**WHAT IS BEING ASKED:**
In the records that follow, locate every line with "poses" and extract it.

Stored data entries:
════════
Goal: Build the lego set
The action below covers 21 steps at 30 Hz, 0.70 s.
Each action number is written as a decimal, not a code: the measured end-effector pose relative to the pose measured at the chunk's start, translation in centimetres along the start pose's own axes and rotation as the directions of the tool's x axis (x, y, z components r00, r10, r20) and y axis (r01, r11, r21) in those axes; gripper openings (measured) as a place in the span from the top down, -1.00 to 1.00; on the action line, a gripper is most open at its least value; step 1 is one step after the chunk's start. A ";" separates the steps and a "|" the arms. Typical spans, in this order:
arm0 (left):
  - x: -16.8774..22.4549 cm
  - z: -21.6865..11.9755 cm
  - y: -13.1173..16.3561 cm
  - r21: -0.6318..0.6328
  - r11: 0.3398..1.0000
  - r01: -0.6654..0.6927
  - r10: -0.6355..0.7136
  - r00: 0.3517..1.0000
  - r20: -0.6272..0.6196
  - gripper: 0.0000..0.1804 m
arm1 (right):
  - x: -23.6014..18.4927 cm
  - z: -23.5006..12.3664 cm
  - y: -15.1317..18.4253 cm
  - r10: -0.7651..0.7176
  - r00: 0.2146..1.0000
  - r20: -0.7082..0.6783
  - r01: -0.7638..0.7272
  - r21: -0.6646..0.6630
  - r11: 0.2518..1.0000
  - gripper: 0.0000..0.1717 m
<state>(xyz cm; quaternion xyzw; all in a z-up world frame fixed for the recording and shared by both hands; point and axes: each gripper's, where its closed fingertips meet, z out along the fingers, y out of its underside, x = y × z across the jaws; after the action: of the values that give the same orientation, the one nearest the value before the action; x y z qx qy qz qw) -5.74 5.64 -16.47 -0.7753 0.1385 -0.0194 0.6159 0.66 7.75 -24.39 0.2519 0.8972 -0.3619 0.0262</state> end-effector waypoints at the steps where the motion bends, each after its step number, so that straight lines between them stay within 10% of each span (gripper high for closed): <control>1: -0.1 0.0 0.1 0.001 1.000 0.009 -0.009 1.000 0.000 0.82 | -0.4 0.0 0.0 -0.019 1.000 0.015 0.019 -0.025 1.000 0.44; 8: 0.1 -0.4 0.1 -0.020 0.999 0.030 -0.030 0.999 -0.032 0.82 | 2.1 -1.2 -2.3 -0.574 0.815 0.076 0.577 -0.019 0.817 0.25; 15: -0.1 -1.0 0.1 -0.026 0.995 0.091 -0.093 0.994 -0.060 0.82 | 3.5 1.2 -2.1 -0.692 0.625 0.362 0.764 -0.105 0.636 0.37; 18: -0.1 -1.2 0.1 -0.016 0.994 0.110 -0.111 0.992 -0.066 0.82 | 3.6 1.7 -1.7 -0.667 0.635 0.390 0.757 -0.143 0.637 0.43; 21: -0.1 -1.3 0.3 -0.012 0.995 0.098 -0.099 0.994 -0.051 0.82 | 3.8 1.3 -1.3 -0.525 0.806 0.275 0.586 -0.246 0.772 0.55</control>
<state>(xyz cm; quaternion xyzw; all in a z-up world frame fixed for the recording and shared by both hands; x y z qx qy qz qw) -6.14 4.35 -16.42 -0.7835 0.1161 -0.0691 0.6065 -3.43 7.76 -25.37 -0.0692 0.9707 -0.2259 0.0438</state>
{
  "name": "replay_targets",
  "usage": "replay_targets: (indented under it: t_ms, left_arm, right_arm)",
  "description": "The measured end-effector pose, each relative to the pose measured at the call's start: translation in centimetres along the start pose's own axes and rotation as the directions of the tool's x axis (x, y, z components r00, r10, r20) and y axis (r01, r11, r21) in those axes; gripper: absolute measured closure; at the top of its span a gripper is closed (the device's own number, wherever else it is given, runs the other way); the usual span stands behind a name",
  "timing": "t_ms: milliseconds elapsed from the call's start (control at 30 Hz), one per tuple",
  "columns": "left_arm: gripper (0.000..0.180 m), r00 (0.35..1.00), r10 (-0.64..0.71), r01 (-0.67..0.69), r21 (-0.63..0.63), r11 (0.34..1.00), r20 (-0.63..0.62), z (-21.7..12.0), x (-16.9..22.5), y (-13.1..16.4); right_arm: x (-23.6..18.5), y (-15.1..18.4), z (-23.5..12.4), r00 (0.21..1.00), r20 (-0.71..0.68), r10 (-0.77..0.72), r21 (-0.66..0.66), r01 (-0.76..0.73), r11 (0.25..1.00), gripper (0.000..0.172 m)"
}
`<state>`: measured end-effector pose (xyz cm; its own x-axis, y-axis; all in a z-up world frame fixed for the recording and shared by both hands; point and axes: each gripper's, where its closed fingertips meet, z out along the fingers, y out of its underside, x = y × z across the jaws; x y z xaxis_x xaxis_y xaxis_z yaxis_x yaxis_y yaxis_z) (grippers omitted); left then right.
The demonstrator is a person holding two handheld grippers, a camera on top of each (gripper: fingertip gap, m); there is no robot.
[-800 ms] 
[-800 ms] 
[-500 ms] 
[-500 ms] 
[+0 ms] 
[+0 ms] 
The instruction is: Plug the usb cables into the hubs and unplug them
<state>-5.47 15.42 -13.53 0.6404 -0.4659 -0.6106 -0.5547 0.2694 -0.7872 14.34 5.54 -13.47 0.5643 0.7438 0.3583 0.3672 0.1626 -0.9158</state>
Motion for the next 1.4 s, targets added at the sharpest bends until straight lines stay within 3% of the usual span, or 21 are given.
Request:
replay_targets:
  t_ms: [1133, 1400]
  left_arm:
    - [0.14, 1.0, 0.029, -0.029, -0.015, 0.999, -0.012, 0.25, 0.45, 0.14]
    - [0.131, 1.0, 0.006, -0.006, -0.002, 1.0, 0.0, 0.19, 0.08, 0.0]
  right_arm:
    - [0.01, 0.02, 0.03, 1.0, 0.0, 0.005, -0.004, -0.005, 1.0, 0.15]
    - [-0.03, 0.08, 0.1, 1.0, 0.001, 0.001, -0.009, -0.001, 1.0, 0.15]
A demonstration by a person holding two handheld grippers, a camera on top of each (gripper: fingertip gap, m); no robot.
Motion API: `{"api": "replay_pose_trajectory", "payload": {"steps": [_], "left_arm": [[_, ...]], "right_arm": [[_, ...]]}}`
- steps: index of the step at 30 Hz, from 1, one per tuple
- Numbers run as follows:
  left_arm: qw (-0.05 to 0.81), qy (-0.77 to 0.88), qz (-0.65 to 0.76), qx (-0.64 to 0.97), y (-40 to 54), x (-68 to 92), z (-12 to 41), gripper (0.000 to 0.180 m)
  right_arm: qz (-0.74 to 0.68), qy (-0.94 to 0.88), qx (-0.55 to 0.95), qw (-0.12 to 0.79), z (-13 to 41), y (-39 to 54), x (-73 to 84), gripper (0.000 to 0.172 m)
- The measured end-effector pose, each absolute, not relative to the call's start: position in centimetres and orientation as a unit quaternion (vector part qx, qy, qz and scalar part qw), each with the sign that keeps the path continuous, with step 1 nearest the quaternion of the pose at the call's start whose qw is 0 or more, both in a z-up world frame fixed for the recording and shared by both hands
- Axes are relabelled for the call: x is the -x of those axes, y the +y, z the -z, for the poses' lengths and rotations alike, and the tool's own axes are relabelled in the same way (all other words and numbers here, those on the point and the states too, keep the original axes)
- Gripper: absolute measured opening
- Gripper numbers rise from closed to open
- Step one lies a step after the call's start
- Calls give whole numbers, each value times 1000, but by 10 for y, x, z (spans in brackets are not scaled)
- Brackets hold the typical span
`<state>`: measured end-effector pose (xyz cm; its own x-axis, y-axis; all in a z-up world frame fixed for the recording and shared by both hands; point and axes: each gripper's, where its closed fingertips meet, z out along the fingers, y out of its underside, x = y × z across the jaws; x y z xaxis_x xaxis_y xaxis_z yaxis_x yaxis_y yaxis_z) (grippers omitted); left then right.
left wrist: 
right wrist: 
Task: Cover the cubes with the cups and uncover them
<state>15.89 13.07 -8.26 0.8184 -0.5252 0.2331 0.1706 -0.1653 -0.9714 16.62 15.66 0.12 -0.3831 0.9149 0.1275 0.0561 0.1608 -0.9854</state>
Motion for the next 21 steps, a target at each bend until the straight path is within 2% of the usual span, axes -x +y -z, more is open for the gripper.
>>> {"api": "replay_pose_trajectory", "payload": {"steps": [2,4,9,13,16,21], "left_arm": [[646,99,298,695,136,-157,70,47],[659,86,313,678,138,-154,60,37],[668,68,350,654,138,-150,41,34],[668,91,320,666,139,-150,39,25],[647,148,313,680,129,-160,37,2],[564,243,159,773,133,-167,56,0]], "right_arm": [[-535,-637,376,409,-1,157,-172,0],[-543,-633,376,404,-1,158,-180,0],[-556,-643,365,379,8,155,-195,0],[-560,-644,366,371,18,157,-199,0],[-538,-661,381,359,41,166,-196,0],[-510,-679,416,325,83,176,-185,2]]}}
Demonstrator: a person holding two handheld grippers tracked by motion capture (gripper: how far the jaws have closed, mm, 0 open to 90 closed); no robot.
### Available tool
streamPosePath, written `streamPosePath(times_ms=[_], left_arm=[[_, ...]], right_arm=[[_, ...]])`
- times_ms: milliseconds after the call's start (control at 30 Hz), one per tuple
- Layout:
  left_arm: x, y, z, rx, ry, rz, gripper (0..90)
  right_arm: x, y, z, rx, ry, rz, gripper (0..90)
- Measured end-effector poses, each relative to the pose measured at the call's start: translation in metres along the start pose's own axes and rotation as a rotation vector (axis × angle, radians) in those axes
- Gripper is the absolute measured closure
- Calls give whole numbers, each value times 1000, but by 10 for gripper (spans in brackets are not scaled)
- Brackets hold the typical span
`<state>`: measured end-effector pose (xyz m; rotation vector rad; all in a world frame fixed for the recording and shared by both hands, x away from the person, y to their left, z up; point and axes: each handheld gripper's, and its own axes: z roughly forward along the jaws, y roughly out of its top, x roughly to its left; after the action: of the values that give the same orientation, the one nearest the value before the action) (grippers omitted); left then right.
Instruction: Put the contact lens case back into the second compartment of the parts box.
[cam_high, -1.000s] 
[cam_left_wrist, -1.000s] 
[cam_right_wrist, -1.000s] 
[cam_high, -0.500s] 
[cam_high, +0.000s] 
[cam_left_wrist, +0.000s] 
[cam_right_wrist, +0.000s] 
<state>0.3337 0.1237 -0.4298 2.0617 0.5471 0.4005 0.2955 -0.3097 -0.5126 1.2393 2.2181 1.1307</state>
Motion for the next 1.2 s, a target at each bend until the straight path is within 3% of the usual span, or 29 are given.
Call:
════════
**THE ANSWER:**
- Axes are relabelled for the call: x is the -x of those axes, y the +y, z the -z, for the poses' lengths and rotations alike, and the tool's own axes are relabelled in the same way (all other words and numbers here, those on the point and the states too, keep the original axes)
- Measured end-effector poses, each relative to the pose measured at the call's start: translation in metres along the start pose's own axes and rotation as a rotation vector (axis × angle, radians) in those axes

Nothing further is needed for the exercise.